Alongside the acquisition, 1Password has introduced the 1Password Credential Broker, now available in private beta, initially supporting GitHub Actions workload identity. The Credential Broker holds credentials within 1Password’s zero-knowledge vault and releases only an approved credential, token, or federated access to a verified requester at the precise moment it is needed, with no long-lived secrets persisting in applications, repositories, or pipelines. The two products address different layers of the same challenge: the Credential Broker governs the credential itself, while Apono governs what a verified identity can then do within a target system, and for how long.

Apono’s platform supports cloud infrastructure including Amazon Web Services, Microsoft Azure, Google Cloud, Kubernetes, Snowflake, and Databricks, and connects with more than 200 enterprise systems such as Slack, Jira, PagerDuty, and GitHub. Access requests can be submitted directly through tools teams already use, with approvals and grants issued in real time. Every request, approval, grant, and revocation feeds into a centralised audit trail with SIEM-ready exports that align to major compliance frameworks. For AI agents specifically, Apono’s Intent-Based Access Control ties a delegated agent’s permissions to the human who authorised it and the declared purpose of the task, continuously comparing stated intent against actual behaviour and narrowing or revoking access when the two diverge.

1Password provides identity security infrastructure for more than 180,000 businesses and over one million developers. Its platform enables organisations to secure credentials and secrets, manage access to critical systems, and now, with the addition of Apono, govern runtime permissions at the identity level across humans, machines, and AI agents. The Unified Access platform brings those capabilities together into a single policy surface with a comprehensive audit trail.

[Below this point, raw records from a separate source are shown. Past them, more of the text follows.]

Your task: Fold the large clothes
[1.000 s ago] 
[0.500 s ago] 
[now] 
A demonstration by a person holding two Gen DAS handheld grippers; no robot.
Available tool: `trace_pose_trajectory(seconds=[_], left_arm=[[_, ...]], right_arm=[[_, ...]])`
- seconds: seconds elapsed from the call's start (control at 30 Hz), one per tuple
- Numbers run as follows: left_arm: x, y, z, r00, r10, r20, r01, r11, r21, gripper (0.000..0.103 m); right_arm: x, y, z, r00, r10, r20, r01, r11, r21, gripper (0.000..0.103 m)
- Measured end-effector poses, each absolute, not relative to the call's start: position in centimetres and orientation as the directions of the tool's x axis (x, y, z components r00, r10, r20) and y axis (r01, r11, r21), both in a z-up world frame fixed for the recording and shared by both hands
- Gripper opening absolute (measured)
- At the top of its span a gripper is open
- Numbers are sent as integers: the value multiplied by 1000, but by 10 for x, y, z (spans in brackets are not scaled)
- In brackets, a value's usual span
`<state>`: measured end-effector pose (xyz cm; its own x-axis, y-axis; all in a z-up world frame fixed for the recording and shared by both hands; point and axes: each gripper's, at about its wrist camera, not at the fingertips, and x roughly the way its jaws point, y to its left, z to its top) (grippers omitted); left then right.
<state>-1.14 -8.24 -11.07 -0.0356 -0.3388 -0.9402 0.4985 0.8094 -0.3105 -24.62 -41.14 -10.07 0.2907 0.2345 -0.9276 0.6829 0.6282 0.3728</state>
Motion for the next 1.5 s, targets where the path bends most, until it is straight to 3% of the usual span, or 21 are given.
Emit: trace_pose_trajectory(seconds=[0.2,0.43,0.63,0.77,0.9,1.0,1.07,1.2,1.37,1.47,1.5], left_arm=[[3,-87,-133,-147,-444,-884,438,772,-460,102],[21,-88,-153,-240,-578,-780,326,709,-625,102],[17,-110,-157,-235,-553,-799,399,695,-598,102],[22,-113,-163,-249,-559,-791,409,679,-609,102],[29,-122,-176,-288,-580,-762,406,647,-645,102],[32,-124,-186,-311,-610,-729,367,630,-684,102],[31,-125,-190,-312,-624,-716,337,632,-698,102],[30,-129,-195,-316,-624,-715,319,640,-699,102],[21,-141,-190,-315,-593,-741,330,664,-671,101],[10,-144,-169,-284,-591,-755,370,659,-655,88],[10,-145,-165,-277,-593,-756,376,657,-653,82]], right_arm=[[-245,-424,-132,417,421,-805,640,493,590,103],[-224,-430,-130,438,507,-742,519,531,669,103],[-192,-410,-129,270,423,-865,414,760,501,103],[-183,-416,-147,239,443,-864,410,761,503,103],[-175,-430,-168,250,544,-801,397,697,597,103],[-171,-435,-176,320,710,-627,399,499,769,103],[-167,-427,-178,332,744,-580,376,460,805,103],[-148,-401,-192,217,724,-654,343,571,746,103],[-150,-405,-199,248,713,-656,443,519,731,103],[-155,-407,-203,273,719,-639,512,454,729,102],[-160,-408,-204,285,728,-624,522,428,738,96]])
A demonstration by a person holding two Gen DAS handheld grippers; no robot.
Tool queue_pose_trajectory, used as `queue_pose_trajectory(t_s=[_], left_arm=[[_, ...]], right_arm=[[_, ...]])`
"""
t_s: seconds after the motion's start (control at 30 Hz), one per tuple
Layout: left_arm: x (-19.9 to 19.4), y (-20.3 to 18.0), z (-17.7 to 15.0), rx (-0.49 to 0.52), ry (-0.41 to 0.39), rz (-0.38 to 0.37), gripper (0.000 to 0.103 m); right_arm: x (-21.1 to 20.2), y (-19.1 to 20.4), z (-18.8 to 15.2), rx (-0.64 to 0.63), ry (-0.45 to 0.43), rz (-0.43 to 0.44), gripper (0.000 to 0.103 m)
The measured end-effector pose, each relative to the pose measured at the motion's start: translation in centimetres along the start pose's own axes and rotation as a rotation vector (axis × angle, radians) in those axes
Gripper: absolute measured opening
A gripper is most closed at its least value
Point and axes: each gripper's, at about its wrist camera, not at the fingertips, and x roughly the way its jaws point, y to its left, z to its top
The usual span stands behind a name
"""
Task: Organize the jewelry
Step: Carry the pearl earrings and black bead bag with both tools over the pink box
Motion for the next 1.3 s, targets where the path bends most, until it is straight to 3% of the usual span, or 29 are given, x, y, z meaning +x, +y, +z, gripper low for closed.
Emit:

The acquisition addresses a structural problem that agentic AI workflows have made increasingly urgent. Enterprise identity systems were built in separate silos for humans and machines, with no common framework for governing what an identity is permitted to do once it has gained access. As AI agents begin operating across critical systems, that fragmentation creates security exposure through standing privileges and ungoverned credentials. 1Password’s acquisition of Apono is intended to resolve that fragmentation by converging credential security and access governance onto one platform.

1Password CEO David Faugno said, “Today’s identity systems govern the entry, but not the stay. They decide who gets in, then lose sight of what an identity does once it’s inside. Agentic workflows have exposed how fragmented enterprise identity really is, built in silos for a world before AI. Companies can’t capture the full value of their AI investments when agents are reaching critical systems through credentials nobody is governing. By combining Apono’s just-in-time provisioning and intent-based policy enforcement with 1Password’s zero-knowledge vault and Credential Broker, we’re delivering the answer: unlocking the highest-value AI use cases while keeping people in control.”

Apono co-founder and CEO Rom Carmel said, “Standing access is the quiet liability inside almost every company: permissions granted once and never taken back. We built Apono to remove access the moment the work is done: scoped to exactly what the task needs, for every engineer, knowledge worker, service account, and AI agent, decided at runtime based on context and intent. Done right, security stops being the thing that slows people down and becomes the thing that lets them move, including how confidently they can put AI to work. With a shared vision of seamless secure access across every identity, we are excited to be joining 1Password and to define what access governance looks like when AI agents run in production.”